Task to complete: What is the number of lines in the data that contain "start"? Respond with nothing else.

Data segment:
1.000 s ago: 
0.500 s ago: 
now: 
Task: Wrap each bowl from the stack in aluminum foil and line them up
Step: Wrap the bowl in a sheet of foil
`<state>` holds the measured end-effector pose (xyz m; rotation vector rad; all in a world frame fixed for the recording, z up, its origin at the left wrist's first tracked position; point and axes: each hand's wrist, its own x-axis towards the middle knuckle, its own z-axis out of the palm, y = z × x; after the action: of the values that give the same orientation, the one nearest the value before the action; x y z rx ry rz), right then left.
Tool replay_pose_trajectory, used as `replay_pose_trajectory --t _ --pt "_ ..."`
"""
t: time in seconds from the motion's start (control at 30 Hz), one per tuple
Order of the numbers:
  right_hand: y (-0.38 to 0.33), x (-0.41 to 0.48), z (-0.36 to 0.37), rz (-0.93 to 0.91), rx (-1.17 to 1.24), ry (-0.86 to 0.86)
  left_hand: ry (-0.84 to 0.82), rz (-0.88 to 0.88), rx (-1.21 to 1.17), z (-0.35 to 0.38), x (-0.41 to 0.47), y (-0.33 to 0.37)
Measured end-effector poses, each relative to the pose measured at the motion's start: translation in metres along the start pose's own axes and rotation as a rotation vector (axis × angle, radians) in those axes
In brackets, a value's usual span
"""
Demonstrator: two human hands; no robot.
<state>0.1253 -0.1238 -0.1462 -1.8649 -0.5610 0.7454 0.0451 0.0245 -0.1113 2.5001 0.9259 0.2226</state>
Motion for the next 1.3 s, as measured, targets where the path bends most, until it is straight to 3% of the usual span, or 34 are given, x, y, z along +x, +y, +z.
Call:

Your solution: 2